This is the time of year when we especially focus on gratitude. As we prepare for Thanksgiving holidays this week, it’s an ideal time to draw our attention inward. It’s been a heck of year for most of us. Our national conversations, global and national tragedies, intensive weather and natural events have captured our attention, our hearts and our psyches.
As leaders, we need a powerful antidote. Sometimes the “non-doing” alternative is preferable to attempting to do more. “Non-doing” doesn’t mean that we don’t act. It means that we allow. We quiet ourselves into still reflection. We draw inwards. In spite of the stress and strains we are under, the health challenges we have personally had or are supporting others through, the one thing we can do is focus on what we are truly grateful for.
These past few weeks I have been tested in new ways in my own life. I’ve used these challenges as a vehicle for exploring “what am I grateful for today?” When I explore this question, I can usually fill a page with specifics. And the next day another page, and then another. When the pages are full of “captured gratitudes,” I realize that although I am not necessarily “happy” with all that I’m experiencing, what I am grateful for far exceeds my discomfort. This balm is healing for my soul.

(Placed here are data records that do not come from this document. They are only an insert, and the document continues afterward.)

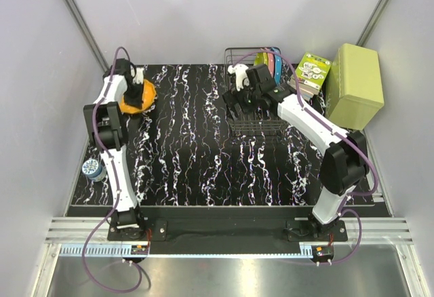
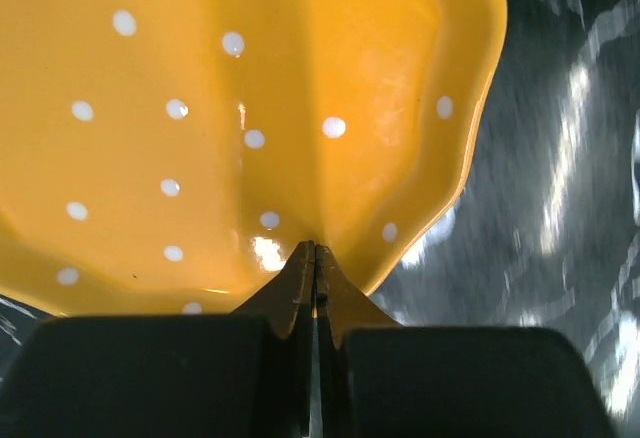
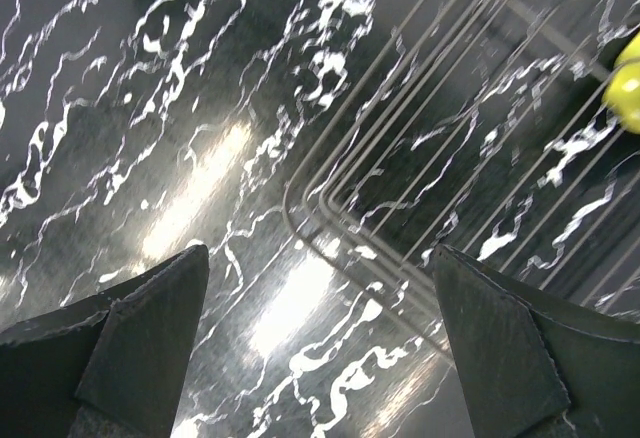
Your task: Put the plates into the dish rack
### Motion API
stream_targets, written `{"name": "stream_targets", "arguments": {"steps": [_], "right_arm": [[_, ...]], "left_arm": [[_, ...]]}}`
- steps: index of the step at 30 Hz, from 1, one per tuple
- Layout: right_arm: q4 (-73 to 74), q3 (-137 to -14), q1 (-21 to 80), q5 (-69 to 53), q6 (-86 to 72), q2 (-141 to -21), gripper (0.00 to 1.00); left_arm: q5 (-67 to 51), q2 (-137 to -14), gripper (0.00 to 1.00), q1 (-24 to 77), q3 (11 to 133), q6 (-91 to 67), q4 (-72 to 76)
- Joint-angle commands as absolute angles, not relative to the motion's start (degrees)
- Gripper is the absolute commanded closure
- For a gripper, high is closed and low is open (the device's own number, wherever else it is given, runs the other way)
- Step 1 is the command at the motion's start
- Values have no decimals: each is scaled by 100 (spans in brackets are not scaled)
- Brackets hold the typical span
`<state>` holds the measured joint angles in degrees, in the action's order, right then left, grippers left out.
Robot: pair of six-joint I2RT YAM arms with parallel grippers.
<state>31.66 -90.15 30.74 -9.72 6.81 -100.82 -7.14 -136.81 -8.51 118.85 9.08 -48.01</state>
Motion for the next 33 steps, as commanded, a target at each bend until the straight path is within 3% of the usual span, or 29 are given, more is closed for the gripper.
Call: {"name": "stream_targets", "arguments": {"steps": [1,10,14,19,20,21,23,25,30,33], "right_arm": [[3234,-8746,3032,-1266,519,-9607,0],[3156,-7964,3032,-1362,580,-9106,0],[3050,-7595,3006,-1204,676,-8633,0],[3076,-7058,2927,-1134,624,-7921,0],[3085,-7014,2909,-1238,537,-7823,0],[3102,-6970,2892,-1352,484,-7753,0],[3155,-6943,2822,-1860,265,-7550,0],[3147,-6865,2804,-2248,89,-7401,0],[2962,-6207,2681,-2918,-764,-6997,0],[2927,-5899,2532,-2962,-896,-6733,0]], "left_arm": [[-1536,-12879,100,-677,10753,1888,-6291],[-1995,-10672,98,377,7624,3709,-7638],[-1995,-10038,97,1229,7120,3744,-7725],[-2765,-9652,98,2250,7381,3377,-7744],[-2856,-9494,94,2233,7487,3201,-7386],[-2804,-9109,83,2145,7575,2581,-7078],[-2313,-8703,49,1856,7647,1867,-6088],[-2172,-8245,37,988,7507,856,-5601],[-1846,-8313,33,-1322,7049,18,-5159],[-1925,-8734,33,-1896,6979,245,-5238]]}}
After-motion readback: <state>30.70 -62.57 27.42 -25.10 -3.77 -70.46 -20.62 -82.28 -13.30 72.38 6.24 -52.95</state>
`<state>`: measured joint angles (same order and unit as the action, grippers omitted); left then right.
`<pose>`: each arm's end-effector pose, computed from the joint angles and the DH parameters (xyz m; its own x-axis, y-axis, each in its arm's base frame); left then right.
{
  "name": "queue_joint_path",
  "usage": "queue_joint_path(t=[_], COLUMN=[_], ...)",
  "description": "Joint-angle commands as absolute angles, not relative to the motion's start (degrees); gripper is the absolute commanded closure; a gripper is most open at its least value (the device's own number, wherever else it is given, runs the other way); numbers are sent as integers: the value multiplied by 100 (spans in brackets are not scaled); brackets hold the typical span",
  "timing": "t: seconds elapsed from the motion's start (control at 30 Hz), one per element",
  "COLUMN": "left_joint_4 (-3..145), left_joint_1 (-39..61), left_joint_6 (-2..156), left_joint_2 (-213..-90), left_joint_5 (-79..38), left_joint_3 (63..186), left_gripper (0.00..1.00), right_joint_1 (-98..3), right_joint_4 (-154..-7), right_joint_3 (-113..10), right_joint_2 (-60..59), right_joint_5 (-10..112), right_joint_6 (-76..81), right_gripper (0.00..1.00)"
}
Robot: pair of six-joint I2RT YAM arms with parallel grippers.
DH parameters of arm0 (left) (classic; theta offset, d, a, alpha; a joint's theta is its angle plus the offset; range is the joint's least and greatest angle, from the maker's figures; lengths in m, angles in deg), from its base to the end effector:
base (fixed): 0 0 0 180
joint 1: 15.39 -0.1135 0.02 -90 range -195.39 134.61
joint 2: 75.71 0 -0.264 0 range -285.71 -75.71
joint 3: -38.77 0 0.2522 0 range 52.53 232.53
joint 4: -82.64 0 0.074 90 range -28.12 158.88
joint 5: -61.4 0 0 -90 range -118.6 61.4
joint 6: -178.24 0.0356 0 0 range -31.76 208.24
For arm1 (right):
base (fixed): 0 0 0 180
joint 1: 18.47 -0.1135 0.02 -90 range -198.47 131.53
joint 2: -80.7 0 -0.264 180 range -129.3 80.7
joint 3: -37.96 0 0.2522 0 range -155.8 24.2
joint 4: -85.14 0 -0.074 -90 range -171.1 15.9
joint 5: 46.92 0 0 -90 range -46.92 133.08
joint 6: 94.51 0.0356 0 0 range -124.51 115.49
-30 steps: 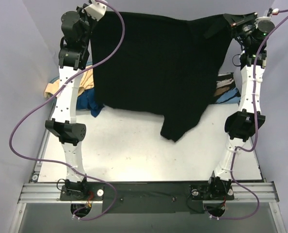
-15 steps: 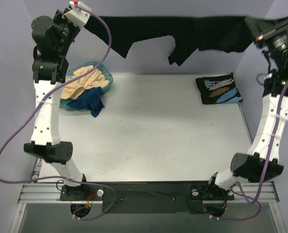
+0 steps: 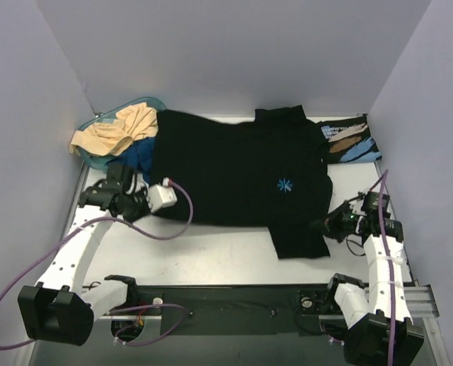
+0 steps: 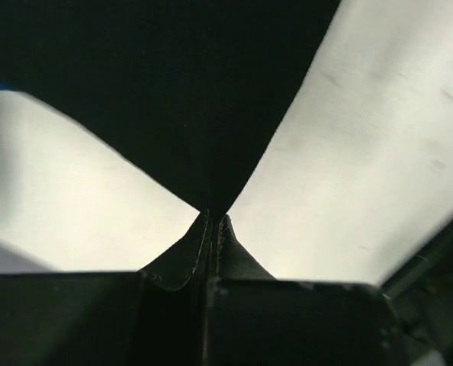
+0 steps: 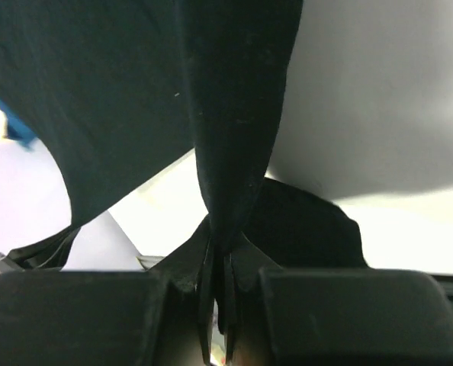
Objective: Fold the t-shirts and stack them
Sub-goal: Flatten out the tshirt, then fold the flattened tshirt in 1/3 of the way
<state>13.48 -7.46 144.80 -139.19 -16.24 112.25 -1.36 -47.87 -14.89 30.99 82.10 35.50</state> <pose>0.2032 -0.0360 0.3001 -0.2655 0.8600 -0.4359 0.8438 0.4260 0.3265 0.1733 -0.0299 0.2583 -0.6392 0.7194 -0.2719 0.2684 0.5400 0.7977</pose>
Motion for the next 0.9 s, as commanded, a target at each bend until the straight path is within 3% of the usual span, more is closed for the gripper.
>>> queue_joint_path(t=[0.0,0.13,0.37,0.43,0.47,0.6,0.73,0.87], left_joint_4=[569,324,-152,-170,-74,198,182,383], left_joint_1=[-485,-352,-361,-335,-335,-335,-282,-282], left_joint_6=[14651,14783,14889,14959,14846,14626,14537,14476], left_joint_2=[-13329,-13065,-12854,-12818,-12809,-12949,-13055,-13073], left_joint_5=[-1436,-1664,-2051,-1937,-1911,-1884,-1744,-1717], left_joint_3=[10097,9419,9401,9427,9436,9471,9620,9674], left_gripper=[100,100,100,100,100,100,100,100], right_joint_1=[-344,-396,-590,-607,-607,-616,-642,-713], right_joint_4=[-3900,-3488,-2328,-2265,-2300,-2668,-2617,-2852], right_joint_3=[-728,-577,-744,-753,-744,-718,-762,-709], right_joint_2=[3403,3246,3131,3122,3070,2807,2577,2437], right_joint_5=[7912,7648,7156,7103,7007,6743,6427,6197], right_joint_6=[3065,2942,2722,2757,2757,2862,2915,2986], right_gripper=[100,100,99,91,81,58,50,52])
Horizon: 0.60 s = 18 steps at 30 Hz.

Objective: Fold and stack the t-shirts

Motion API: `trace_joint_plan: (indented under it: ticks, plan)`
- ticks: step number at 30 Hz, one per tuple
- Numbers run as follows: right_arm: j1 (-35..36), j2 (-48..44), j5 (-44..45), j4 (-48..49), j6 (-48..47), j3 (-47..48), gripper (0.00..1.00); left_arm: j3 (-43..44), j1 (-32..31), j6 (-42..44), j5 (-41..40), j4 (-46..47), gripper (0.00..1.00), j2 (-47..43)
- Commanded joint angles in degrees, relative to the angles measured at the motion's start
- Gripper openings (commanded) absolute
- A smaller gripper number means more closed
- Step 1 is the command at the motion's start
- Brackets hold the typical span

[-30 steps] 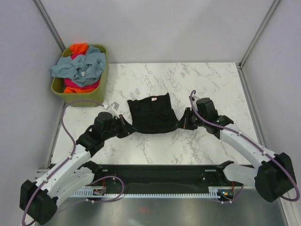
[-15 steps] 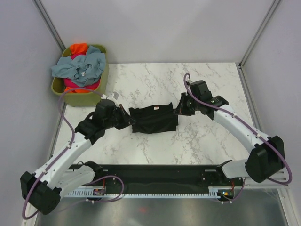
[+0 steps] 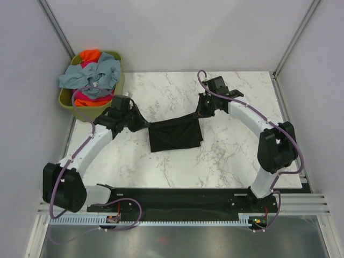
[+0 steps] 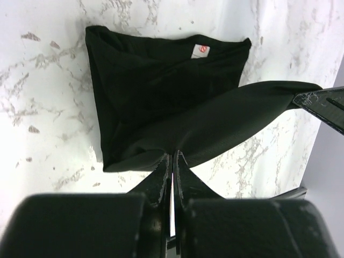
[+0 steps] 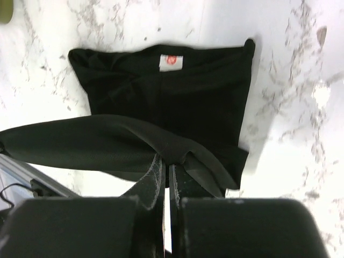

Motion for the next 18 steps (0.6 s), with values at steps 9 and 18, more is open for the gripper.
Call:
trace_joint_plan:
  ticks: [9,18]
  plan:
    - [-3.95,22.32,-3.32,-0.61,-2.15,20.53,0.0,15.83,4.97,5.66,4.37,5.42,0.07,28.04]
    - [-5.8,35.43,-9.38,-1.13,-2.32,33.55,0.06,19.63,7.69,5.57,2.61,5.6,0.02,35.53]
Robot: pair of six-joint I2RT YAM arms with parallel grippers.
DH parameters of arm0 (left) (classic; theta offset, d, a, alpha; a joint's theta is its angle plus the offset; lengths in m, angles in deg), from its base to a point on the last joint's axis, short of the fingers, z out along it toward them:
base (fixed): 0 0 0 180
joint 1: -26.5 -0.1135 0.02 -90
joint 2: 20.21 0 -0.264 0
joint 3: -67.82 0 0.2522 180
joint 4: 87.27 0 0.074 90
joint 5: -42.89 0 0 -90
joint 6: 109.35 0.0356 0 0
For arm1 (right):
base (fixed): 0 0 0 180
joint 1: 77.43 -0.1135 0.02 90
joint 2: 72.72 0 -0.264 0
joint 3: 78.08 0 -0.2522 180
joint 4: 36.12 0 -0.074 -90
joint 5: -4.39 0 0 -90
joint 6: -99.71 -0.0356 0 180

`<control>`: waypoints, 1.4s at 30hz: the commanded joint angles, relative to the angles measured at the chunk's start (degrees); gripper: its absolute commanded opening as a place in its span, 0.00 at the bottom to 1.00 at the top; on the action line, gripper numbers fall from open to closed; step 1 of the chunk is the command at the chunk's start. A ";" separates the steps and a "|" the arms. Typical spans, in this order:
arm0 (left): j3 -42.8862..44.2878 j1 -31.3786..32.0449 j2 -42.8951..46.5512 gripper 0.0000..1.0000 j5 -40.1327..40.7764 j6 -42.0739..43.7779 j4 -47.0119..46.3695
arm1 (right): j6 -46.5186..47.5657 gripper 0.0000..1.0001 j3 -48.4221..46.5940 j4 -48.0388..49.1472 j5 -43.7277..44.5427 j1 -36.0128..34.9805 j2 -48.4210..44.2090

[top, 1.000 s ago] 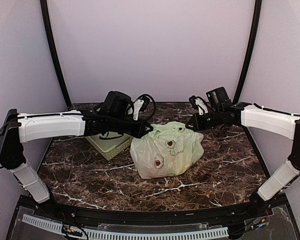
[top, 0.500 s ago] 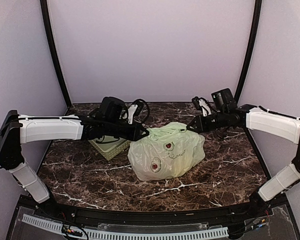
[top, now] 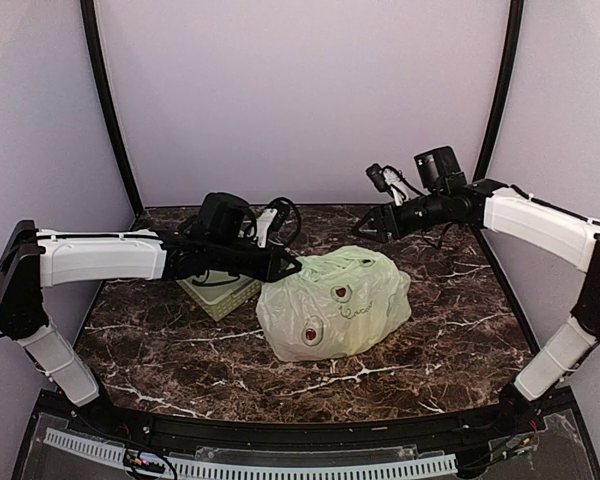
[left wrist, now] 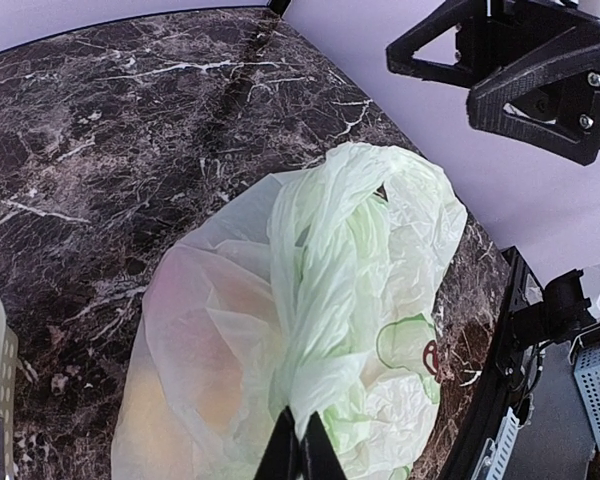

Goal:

As you prepare to gather around your Thanksgiving table this week, whether it be with family of origin or family of choice, here’s a suggestion from my own life. I am truly grateful to be part of an extended family that contains three generations. For many years, and up until last Thanksgiving, I had both my parents alive, with all seven of their grandchildren. I realized what an incredibly powerful opportunity this was for the younger generations to listen, learn, and also share gratitude with their aunts, uncles, parents and grandparents.
Some years ago, I began asking the youngest at the table to share the one thing they were most grateful for in the last year. We continue one by one, in reverse chronological order, and this year, we will end with my 90-year old mother. In the past, this sharing felt a bit awkward to begin, but once everyone got going it deepened our appreciation of one another in ways we could not have done with “chit-chat.”